Sonntag, 21. September 2014

Geschichten aus Goldfischglas

Hin und wieder ticken Ein-Mann-Goldfischgläser aneinander. Dann berühren sich ihre kugeligen gläsernen Bäuche für einen Augenblick und das Wasser in ihnen schwippt. Schwippt nur, denn würde es schwappen, gäbe es Pfützen oder, äußerst selten, Wasser könnte vom einen Glas ins andere gelangen.
 
In der Regel jedoch schwippt es lediglich. Da ist zum einen die Erschütterung durch das Anticken, die zittert sich in Stoßwellen durch Gefäß und Wasser, kräuselt die Oberfläche ein wenig und erledigt sich von selbst, zum anderen schwippt das Wasser wegen der Bewegungen, mit denen der jeweilige Goldfischglasträger sich um sein Gleichgewicht müht.
 
Der Goldfisch selbst hört es ticken, spürt, dass das Wasser sich bewegt. Verschwommen sieht er das sich entfernende Zerrbild eines Goldfischglases.

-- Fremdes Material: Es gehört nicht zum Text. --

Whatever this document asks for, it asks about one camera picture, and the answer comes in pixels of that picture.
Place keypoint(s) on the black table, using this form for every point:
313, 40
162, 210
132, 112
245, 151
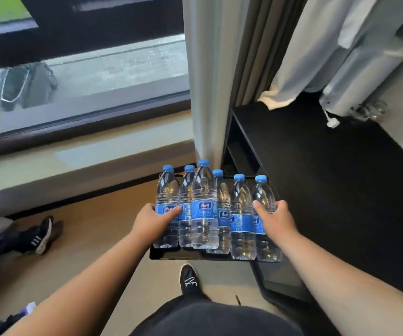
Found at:
345, 192

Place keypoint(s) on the white draped cloth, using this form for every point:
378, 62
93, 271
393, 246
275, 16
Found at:
303, 48

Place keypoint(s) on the grey tote bag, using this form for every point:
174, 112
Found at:
36, 87

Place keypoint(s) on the beige window ledge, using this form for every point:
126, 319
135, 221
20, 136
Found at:
82, 171

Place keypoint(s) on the clear water bottle blue cap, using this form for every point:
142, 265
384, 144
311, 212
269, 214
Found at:
166, 188
269, 250

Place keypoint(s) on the black tray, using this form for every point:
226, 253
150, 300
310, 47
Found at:
173, 254

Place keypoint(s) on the dark framed window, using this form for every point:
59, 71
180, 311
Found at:
117, 66

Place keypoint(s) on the black glass door minifridge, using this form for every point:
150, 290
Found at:
282, 276

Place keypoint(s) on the person's right forearm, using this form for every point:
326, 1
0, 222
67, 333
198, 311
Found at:
355, 286

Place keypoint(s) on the group of water bottles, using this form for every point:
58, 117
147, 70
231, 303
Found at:
205, 206

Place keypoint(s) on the dark grey window curtain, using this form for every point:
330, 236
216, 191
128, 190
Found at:
264, 41

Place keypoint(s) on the person's black clothing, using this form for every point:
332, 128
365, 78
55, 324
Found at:
215, 318

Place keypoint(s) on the person's left hand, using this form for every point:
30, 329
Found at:
150, 223

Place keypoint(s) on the light grey window curtain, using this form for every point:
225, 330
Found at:
212, 83

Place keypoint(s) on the person's right hand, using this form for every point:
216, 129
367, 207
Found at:
280, 222

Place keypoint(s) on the clear drinking glass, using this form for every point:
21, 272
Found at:
359, 113
376, 108

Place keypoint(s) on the person's left forearm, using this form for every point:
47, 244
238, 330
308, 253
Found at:
82, 290

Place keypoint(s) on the white kettle power plug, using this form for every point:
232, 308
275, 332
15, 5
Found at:
332, 123

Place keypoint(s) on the person's black left shoe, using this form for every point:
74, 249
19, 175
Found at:
191, 279

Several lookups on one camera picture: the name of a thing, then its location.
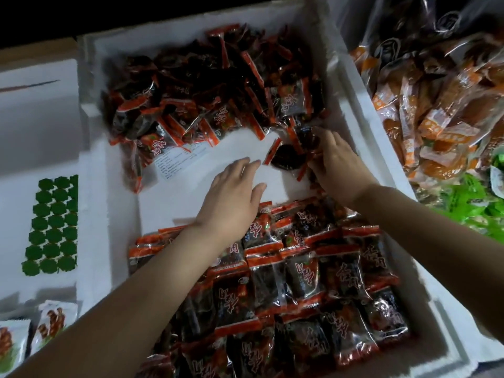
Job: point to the pile of white printed packets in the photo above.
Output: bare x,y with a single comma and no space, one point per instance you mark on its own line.
35,334

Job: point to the person's left hand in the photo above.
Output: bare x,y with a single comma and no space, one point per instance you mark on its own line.
232,202

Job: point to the small white paper slip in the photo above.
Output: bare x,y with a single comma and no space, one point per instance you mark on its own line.
177,157

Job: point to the dark red snack packet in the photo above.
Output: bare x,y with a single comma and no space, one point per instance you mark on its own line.
287,153

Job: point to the pile of brown packets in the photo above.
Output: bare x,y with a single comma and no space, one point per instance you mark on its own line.
433,98

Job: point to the person's left forearm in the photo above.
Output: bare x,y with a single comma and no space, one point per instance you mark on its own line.
114,315

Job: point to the pile of dark red packets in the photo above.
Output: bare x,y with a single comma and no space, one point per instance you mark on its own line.
212,82

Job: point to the person's right hand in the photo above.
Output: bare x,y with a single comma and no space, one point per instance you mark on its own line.
342,165

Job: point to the pile of green packets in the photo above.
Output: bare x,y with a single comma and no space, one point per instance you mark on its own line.
476,204

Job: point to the green leaf-pattern sheet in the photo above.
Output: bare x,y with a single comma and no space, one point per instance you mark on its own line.
51,226

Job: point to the person's right forearm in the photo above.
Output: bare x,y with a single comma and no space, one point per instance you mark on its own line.
441,256

Das alles merkt er sich, manchmal schreibt er es auf.
 
Selten sehen die Fische einander im anderen Glas, zumeist höchstens ein Glitzern, und selbst das könnte schließlich ihr eigenes sein, meinen die Fische, Spiegelung.
 
Sie sind auch viel zu beschäftigt, sich im Schwippen des Wassers ihrer selbst zu vergewissern: Rückkehr in den Einklang mit dem sich selbst erhaltenden Gleichgewicht.
 
Erzählt also ein Goldfisch davon, dass ein Goldfischglas an sein eigenes tickte, wird sich in seiner  Geschichte alles um ihn selbst drehen, wird alles passend zum eigenen Glas, ist das eigene Glas. Selbst, wenn Wasser überschwappte. Fremdes Wasser wird nicht, es ist eigenes, und etwaige Pfützen trocknen außerhalb eines Goldfischglases unweigerlich auf.
 
Erzählt also ein Goldfisch, gibt es nur diesen Goldfisch und sein Goldfischglas, mit Wasser darin, das schwippte.
 
Dabei ist alles ganz anders und nichts wie vorher, aber was macht das schon, wenn es nur um ein Goldfischglas geht? Da steht also ein Text über zwei Goldfischgläser mit ihren Piloten - doch eigentlich geht es in diesem Text nur um ein einziges Goldfischglas und seinen einsamen Piloten.

So ist das eben mit Goldfischgläsern.